Por otra parte, no se puede olvidar dentro de la estrategia de acoso y derribo a la Sanidad Pública, que es el mayor logro histórico de una sociedad, la permisividad con que los gobiernos privatizadores tratan a los laboratorios farmacéuticos anteponiendo los hipotéticos derechos de autor de éstos al derecho a la salud de los ciudadanos. Ninguna patente clínica puede privar de curación a un enfermo, ninguna arruinar al Sistema Nacional de Salud mediante una política de precios disparatada. La mayoría de los descubrimientos farmacéuticos se hacen en hospitales y universidades públicas, luego los laboratorios transnacionales los compran, comercializan e imponen precios en régimen de monopolio. Ante esa coyuntura, cualquier gobierno democrático que defienda la salud pública sólo tiene una opción: Copiar la patente y comercializarla al precio mínimo posible. Si “fabricar” el tratamiento que hoy cura la hepatitis C cuesta 50 euros es intolerable que la multinacional que lo vende quiera cobrar 60.000.

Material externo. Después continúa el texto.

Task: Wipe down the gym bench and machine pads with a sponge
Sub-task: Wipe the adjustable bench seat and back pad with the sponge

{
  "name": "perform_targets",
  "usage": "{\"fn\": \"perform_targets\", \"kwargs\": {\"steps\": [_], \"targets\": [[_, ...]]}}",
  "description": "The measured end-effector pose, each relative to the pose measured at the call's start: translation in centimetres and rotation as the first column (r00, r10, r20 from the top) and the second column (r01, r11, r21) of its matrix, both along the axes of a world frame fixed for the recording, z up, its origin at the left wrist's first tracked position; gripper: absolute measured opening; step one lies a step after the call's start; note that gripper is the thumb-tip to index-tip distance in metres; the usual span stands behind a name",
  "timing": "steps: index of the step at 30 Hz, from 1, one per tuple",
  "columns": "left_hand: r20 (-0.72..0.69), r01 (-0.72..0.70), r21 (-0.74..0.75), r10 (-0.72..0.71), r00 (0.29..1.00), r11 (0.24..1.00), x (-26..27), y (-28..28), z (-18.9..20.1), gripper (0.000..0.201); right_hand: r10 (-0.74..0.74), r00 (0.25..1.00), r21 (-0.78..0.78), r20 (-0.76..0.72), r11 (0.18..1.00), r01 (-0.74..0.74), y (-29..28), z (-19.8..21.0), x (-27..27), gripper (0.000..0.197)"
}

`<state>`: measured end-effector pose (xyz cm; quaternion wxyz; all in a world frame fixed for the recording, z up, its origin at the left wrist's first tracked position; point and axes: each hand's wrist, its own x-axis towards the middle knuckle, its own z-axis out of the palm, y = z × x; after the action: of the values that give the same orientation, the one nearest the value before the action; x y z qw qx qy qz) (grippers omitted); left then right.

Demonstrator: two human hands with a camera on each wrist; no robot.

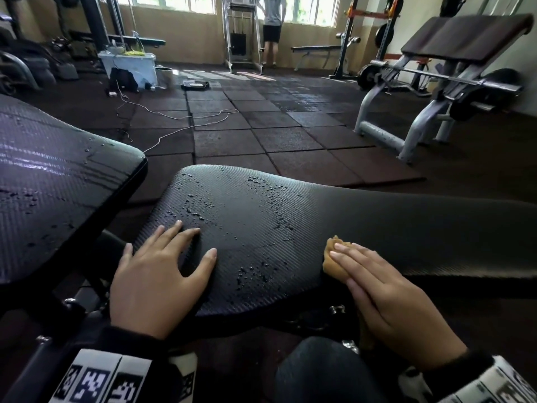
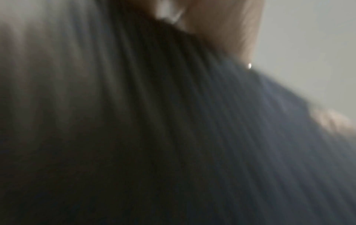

Estados Unidos, con un modelo basado primordialmente en la medicina privada, gasta más del doble que España en Salud, sin embargo amplísimos sectores de la población no tienen acceso a ella y su esperanza de vida es sustancialmente inferior a la de los españoles. En los últimos treinta años, los españoles fuimos capaces de construir uno de los mejores sistemas de salud del mundo –lo que nos debería hacernos sentir enormemente orgullosos-, empero las políticas ultraconservadoras llevadas a cabo por los gobiernos de los últimos años pretenden acabar con él para entregárselo a las garras destructoras de los mercados. En esa empresa no sólo están políticos, clínicas privadas y empresas farmacéuticas, sino también profesionales de la medicina que sueñan con tener cuentas multimillonarias en las Islas Caimán a costa de la salud o la enfermedad de millones de personas. Es preciso que seamos conscientes de lo que nos jugamos, del atentado brutal a nuestro presente y nuestro futuro, de que están convirtiendo la Salud Pública en el mayor botín jamás conocido y que sólo será superado cuando conquisten las pensiones. Ante esa situación en extremo grave, es menester rebelarse, dejando claro a quienes tales políticas defienden y ejecutan que sus días están contados.